Return the lines below that contain "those".

----

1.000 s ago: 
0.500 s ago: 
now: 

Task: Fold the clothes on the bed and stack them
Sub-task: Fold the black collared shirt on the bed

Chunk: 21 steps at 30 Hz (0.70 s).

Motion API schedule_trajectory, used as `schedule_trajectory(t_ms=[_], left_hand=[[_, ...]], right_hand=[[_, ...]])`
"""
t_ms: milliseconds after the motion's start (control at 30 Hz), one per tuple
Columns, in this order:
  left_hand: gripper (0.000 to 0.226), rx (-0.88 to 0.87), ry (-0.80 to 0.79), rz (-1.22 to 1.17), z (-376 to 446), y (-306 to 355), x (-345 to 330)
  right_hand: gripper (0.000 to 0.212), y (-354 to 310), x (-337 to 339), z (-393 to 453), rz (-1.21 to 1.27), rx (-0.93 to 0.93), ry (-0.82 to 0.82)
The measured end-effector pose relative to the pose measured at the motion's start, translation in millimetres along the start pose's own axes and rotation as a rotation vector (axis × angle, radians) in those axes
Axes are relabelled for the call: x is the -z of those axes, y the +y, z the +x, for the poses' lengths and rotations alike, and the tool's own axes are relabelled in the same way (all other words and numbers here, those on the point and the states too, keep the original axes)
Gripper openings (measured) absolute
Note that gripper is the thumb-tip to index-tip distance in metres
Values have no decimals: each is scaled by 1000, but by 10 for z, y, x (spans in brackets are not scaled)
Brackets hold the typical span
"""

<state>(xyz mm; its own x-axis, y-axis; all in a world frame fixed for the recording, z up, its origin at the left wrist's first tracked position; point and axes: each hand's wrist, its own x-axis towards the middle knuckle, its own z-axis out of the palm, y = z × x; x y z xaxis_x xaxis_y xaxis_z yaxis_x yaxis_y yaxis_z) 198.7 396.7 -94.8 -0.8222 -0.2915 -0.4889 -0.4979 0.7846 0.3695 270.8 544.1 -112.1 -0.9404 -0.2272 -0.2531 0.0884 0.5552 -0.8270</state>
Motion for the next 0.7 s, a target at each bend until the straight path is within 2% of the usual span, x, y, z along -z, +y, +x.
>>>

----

WRITTEN REPLY:
The measured end-effector pose relative to the pose measured at the motion's start, translation in millimetres along the start pose's own axes and rotation as a rotation vector (axis × angle, radians) in those axes
Axes are relabelled for the call: x is the -z of those axes, y the +y, z the +x, for the poses' lengths and rotations alike, and the tool's own axes are relabelled in the same way (all other words and numbers here, those on the point and the states too, keep the original axes)

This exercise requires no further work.